1928 verlangte eine Volksinitiative eine Verschärfung, um Missbräuche zu bekämpfen. Die Initiative wurde schliesslich zurückgezogen, nachdem sie 1931 zu einem Gegenentwurf der Regierung geführt hatte.
Demnach wurde das in der Bundesverfassung festgehaltene Verbot des Tragens ausländischer Orden auf Kantonsbehörden und -beamte ausgeweitet. Ausserdem wurde das Tragen von Orden für vollständig unvereinbar mit dem Status des Bundesparlamentariers erklärt, sogar wenn die Orden vor der Wahl verliehen wurden.
Diese Regel wurde streng befolgt. Um in den Nationalrat gewählt werden zu können, musste zum Beispiel der Genfer Jean Ziegler auf seinen Titel als (französischer) Officier de l’Ordre des Arts et des Lettres verzichten.
In der neuen Bundesverfassung gestrichen
Bei der Revision der Bundesverfassung (Volksabstimmung 1999) wurde Artikel 12 über die Orden aufgehoben. Das Parlament befand, dass dieses Thema in einem Gesetz geregelt werden sollte.

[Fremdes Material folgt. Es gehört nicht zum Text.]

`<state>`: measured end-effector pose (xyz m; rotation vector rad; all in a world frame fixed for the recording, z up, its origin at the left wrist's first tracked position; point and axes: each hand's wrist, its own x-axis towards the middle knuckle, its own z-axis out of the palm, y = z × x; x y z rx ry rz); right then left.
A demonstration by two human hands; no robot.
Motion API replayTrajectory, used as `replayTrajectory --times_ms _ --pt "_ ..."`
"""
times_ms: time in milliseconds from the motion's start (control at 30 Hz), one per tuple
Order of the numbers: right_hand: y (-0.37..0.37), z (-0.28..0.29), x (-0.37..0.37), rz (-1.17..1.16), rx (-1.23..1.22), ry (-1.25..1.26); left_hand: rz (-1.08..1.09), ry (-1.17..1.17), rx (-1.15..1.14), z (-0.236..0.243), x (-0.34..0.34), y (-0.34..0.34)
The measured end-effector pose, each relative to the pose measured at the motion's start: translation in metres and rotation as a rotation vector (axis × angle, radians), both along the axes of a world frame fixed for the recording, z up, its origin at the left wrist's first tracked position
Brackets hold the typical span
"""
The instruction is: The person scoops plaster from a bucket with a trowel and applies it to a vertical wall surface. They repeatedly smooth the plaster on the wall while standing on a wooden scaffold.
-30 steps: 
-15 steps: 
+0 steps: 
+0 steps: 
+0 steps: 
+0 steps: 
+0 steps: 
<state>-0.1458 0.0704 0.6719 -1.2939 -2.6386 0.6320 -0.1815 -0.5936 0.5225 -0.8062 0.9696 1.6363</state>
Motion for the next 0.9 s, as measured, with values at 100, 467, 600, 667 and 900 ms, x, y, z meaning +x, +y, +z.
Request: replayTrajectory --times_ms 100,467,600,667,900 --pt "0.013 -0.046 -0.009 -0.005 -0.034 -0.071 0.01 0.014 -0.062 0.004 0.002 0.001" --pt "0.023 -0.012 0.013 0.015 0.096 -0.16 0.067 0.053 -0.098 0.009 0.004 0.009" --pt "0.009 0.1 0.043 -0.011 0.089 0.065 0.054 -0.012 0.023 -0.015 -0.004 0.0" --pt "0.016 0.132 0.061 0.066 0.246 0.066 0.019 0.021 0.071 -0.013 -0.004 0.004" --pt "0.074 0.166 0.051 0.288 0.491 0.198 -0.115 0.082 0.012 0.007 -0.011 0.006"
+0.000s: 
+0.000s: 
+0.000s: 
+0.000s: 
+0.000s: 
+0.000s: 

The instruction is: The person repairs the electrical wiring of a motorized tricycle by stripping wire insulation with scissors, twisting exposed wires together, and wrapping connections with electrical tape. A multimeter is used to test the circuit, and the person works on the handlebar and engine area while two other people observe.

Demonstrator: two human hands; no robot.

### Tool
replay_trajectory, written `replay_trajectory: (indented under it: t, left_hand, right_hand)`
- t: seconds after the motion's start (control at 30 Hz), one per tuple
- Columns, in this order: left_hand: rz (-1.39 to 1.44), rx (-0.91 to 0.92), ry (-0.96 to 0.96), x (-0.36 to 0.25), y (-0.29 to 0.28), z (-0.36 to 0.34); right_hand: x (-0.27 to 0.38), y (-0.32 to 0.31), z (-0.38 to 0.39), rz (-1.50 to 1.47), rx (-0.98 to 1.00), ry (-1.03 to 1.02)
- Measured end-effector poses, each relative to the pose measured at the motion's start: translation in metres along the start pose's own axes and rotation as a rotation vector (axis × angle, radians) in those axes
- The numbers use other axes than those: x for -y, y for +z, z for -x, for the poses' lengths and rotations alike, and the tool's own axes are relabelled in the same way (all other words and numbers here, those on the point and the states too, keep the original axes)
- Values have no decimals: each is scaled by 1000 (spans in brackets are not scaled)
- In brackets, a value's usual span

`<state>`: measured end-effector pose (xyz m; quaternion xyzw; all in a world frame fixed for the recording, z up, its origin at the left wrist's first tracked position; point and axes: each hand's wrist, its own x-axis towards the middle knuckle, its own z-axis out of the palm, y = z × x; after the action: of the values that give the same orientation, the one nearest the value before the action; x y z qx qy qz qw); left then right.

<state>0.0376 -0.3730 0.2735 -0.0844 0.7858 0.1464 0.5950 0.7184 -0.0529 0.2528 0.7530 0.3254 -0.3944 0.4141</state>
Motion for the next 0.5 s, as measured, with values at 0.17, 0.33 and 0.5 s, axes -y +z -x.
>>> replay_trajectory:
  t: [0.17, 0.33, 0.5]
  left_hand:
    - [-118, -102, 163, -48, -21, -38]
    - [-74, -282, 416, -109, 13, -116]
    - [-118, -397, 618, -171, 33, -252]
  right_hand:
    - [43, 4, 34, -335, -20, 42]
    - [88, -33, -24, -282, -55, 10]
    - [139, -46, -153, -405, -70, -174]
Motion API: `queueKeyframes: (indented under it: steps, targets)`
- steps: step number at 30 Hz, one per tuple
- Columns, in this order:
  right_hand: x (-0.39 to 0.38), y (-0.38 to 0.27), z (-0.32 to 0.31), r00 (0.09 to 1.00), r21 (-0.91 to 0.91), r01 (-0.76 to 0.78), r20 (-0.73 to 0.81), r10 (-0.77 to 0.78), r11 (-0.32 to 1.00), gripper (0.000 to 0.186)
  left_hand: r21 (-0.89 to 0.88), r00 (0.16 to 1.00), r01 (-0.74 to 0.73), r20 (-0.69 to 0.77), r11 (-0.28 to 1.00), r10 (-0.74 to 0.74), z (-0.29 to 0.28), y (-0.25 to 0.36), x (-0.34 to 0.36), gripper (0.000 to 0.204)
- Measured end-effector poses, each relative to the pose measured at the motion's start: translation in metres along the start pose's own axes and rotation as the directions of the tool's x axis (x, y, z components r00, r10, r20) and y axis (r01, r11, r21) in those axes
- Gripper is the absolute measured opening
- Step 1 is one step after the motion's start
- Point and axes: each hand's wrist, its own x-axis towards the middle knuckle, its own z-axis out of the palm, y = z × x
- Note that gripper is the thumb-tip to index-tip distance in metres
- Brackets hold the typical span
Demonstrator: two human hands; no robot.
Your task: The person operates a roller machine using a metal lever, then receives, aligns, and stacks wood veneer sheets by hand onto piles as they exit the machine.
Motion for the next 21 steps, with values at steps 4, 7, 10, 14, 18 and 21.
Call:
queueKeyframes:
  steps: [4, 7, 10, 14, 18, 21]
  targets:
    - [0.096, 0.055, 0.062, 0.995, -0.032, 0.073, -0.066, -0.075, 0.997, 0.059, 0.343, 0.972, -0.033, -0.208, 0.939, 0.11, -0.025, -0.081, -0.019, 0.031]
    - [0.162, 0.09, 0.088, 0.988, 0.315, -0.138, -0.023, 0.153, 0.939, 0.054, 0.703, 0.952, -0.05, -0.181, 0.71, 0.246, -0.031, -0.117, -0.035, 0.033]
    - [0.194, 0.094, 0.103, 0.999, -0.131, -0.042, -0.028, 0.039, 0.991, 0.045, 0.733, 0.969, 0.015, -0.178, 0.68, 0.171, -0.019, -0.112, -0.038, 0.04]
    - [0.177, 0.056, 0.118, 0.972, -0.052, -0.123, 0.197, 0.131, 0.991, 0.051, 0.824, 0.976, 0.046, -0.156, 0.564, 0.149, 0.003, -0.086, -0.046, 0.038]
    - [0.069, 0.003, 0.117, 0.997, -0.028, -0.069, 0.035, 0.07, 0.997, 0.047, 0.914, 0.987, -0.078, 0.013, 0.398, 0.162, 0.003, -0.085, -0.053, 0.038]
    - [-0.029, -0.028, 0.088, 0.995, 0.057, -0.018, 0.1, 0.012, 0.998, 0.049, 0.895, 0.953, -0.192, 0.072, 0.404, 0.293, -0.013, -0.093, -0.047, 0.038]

Was nicht heisst, dass man die Sorge um die Unabhängigkeit der Schweiz vergass. "Bei der Diskussion über das neue Gesetz waren sich alle Parlamentsmitglieder einig, dass dies zu Abhängigkeiten führen kann, dass man nicht mehr frei ist, wenn man anfängt, Orden zu empfangen", erinnert sich Aldo Lombardi, Chef des damaligen Diensts für die Totalrevision der Verfassung.
Das neue Gesetz (Bundesgesetz über Titel und Orden ausländischer Behörden) übernimmt die wichtigsten Bestimmungen des früheren Artikels 12.
So dürfen Armeeangehörige, die Dienst leisten, Parlamentsmitglieder und Bundesbeamte nach wie vor keine Orden eines ausländischen Staates annehmen.
Das Gesetz wurde aber etwas entschärft. Wer vor einer Wahl oder einer Ernennung einen Orden erhalten hat, muss ihn nicht mehr zurückgeben, um sein Amt anzutreten. Er darf nur während der Amtszeit nicht getragen werden.
Ausserdem enthält das Bundesgesetz kein Verbot für Kantonsabgeordnete und -beamte mehr. Die Kantone können dies aufgrund ihrer eigenen Verfassung oder Gesetzgebung regeln.
Andere sind auch zurückkhaltend
Das neue Bundesgesetz zeigt, dass die Schweiz beim Tragen von Orden durch ihre Vertreter sehr vorsichtig ist. Aber sie ist nicht das einzige Land, das so vorgeht.
Die meisten Staaten, sogar jene, welche Orden verleihen, sind selber recht pedantisch, wenn es um ausländische Orden geht. Die USA und die Nachbarländer der Schweiz verfügen ebenfalls über eine entsprechende Gesetzgebung.
Im Allgemeinen dürfen ausländische Orden nur mit einer Genehmigung durch die Behörden, manchmal gar des Staatschefs persönlich, getragen werden.
Der Schutz der staatlichen Unabhängigkeit ist demnach ein sehr verbreitetes Anliegen. Das heisst aber nicht, dass das Tragen eines Ordens einer schändlicher Krankheit gleichzusetzen wäre. "Es gibt keinen Grund, eine ehrenvolle Auszeichnung zu verbergen", findet Centlivres.
swissinfo, Olivier Pauchard
In Kürze
Armeeangehörige, Mitglieder des Bundesparlaments und Bundesbeamte dürfen ausländische Orden weder empfangen noch tragen. Diese Regel gilt auch, wenn die Orden als Auszeichnung für humanitäre Aktivitäten verliehen werden.
Dieses Verbot gilt nur für Orden oder Titel, die von Staaten verliehen werden. Der Nobelpreis zum Beispiel gehört nicht dazu.